Rahul Mehta of right to recall correctly quotes that the words of a politician mean nothing, the only thing that matters is your policy decision and the laws you draft. AAP fails to provide a sketch of their proposed laws formally.

During your association with AAP, did you find any committee in the party to take care of these issues?
Abhijit said…
Dear Surjit,

the biggest problem I see with AAP is that they certainly talk a lot but fail to give a road map on how are they going to achieve it, specially they are spending their time in dharna, rallies etc. instead of working from the office.

Rahul Mehta of right to recall correctly quotes that the words of a politician mean nothing, the only thing that matters is your policy decision and the laws you draft. AAP fails to provide a sketch of their proposed laws formally.

During your association with AAP, did you find any committee in the party to take care of these issues?
devanshi zaveri said…
I too was an AAP supporter and had faith in Arvind Kejriwal, even when dey took support from congress to form govt.. But soon realized dey r no diff den oder political party when dey jump to loksabha elections w/o putting der efforts in managing Delhi.. N all show-off started on tv channels..
Party dat cant realize der own weaknesses to do no good for nation and targets BJP which is comparatively better choice for the nation in current situation. Has also same political ambition rather than ambition for nation..

I unfollow kejriwal on twitter when i lost faith in him being a leader who can openly reject which is not right n good for nation.. All in his party's interests.. Nation is not a priority for him
devanshi zaveri said…
Surajit,

It was very insightful to read your post, was convinced my thinking was in right direction.. your thoughts on secularism were very inspiring..

I have posted dis on facebook but not sure how many would read coz of its length.. Specially want some of my acquaintances pro-aap to know truth.. n make informed choice in elections..

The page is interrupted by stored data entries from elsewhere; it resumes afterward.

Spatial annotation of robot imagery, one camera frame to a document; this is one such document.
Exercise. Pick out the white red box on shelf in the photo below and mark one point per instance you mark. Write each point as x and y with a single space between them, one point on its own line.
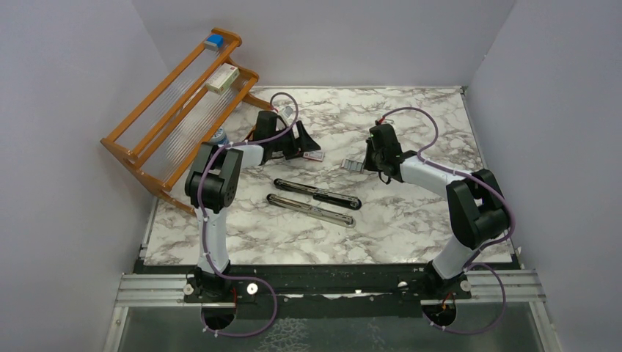
222 78

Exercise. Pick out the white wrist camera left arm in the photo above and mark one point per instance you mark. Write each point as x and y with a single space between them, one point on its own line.
287 113

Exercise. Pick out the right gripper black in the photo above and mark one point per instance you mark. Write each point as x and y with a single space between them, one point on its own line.
368 164

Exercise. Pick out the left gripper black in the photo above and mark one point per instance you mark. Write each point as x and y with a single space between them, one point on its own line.
304 144

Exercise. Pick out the orange wooden shelf rack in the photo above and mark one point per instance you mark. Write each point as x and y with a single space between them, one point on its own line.
159 139

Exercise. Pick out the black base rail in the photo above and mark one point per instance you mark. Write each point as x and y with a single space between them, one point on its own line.
328 291

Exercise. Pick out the black stapler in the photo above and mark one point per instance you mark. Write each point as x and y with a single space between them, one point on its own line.
320 194

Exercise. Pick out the blue grey eraser block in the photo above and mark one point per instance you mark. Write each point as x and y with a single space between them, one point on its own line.
214 42

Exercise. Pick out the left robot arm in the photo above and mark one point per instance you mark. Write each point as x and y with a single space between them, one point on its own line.
212 182

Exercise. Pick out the silver staple strip tray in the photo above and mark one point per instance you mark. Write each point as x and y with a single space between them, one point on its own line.
352 165

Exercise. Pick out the blue white jar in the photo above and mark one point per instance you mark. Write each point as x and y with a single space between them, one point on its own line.
220 137

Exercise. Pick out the red white staple box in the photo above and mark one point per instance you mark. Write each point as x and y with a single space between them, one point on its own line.
317 155

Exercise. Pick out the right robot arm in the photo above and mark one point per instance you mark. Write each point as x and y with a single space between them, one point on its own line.
476 212

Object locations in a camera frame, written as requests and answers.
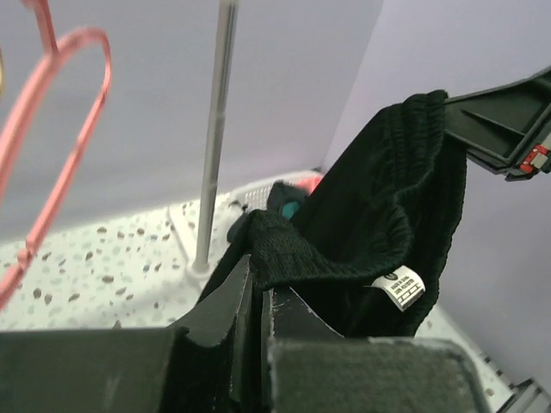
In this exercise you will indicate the white laundry basket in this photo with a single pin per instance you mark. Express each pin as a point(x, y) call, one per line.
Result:
point(255, 194)

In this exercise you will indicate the black shorts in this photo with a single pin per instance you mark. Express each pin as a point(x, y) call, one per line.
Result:
point(367, 248)

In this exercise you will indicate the metal clothes rack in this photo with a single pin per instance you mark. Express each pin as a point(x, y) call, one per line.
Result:
point(195, 241)

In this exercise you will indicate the pink garment in basket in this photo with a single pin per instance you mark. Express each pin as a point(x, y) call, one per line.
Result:
point(309, 184)

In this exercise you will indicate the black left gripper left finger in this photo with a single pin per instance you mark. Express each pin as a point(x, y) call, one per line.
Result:
point(206, 361)

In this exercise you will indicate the green garment in basket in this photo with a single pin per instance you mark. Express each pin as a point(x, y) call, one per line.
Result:
point(289, 209)

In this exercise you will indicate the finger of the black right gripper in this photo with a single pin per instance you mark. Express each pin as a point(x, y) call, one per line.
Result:
point(506, 129)

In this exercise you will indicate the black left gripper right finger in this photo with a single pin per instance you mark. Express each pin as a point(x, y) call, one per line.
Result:
point(308, 367)

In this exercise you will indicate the pink hanger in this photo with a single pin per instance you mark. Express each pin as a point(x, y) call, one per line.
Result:
point(41, 148)

If possible post another summarized version to spread dis info to other ppl..

We all wish good for nation,but it takes a lot to do something real for it.. Admire dis quality in ppl like u n dose who had worked along with u for it..
Sumedh said…
Dear Surajit,

First off I must confess that I did not have the patience to read the entire entry which was too long to my liking for the points it was trying to make.

However, from whatever I read, there is one fatal flaw in the whole writeup which must be pointed out. Your major problem with AAP's functioning seems to be lack of true democracy with ideology being usurped by a chosen few. In actuality your real problem is that AAP is not going in the direction YOU envisage as the ideal. Fact is that you will be dissatisfied with anything that does not go as per YOUR ideas. I hope you see the contradiction. Then by picking up some points and reducing it to say that it is just Congress in new bottle, is also a serious flaw (though debatable and not as much as the first one).

Individual points can be debated for long. For instance, I can point out several flaws in your understanding of secularism (or for that matter Mr Yadav's). A high level understanding of the subject requires quite a different perspective in my opinion, but surely I cannot hold anyone hostage to my view of secularism and how I envisage the true meaning of it. I would be quite happy to oblige you to a real debate on these subjects if you want, with the real point being that there are quite varied views on that subject and many more than what you read in popular media/literature.
Dear Sumedh,

If you believe the section of society that poured into the streets in April and August 2011 was anxiously looking for a control-freak socialist state, I doubt many would share your view. That is over and above my argument that we all know what pathetic condition all the States that have been ruled by more-socialist-than-capitalist parties are in.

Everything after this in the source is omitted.